Author : Stevkovska, Marija
Publisher : IGI Global
Page : 536 pages
File Size : 39,72 MB
Release : 2024-10-18
Category : Education
ISBN :
Reimagining language education through intelligent technologies and computer assistance marks a shift in how we approach language learning in the digital age. With advancements in artificial intelligence and machine learning, there is potential to transform traditional methods into personalized educational experience.
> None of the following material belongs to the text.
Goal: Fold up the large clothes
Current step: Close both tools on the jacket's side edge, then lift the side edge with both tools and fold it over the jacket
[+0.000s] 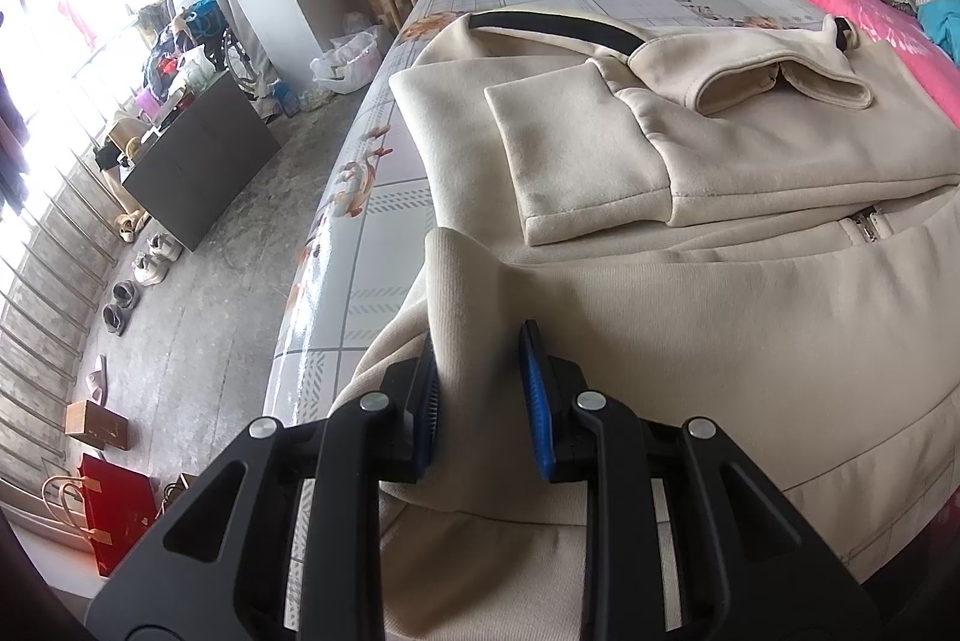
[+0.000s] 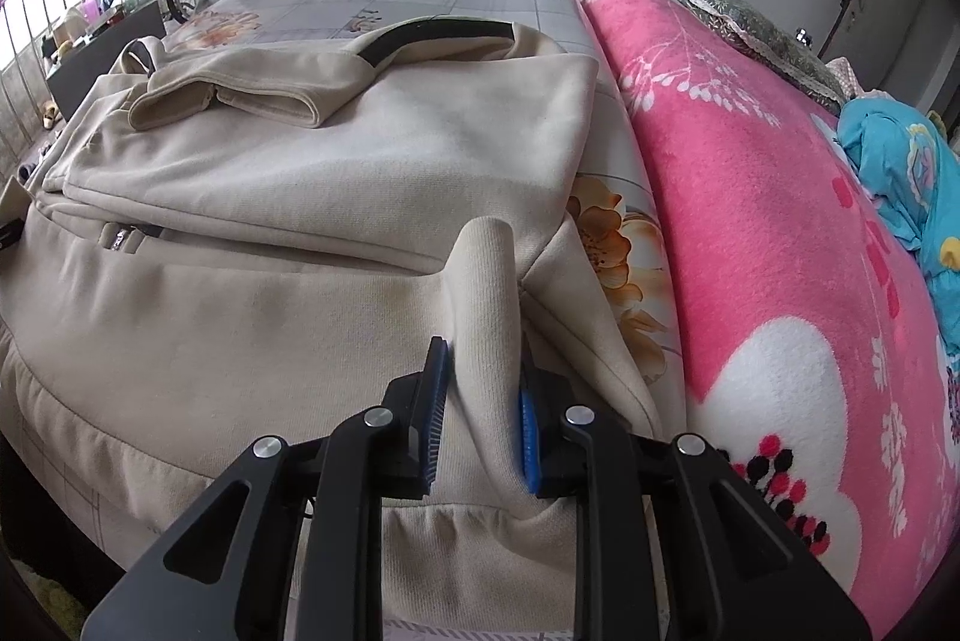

Intelligent systems now offer adaptive learning pathways that cater to individual proficiency levels, learning styles, and progress rates, making language education more accessible and effective. These technologies beg further exploration to effectively provide real-time feedback and support, creating a more engaging and responsive educational experience. Reimagining Intelligent Computer-Assisted Language Education explores fundamental aspects of educational technology to improve language teaching and learning. It reimagines educational practice for language teaching and learning through the integration of educational technology for making the language teaching and learning process more efficient and engaging, while improving learner performance and progress. This book covers topics such as artificial intelligence, language education, and academic writing, and is a useful resource for education professionals, language learners, computer engineers, academicians, scientists, and researchers.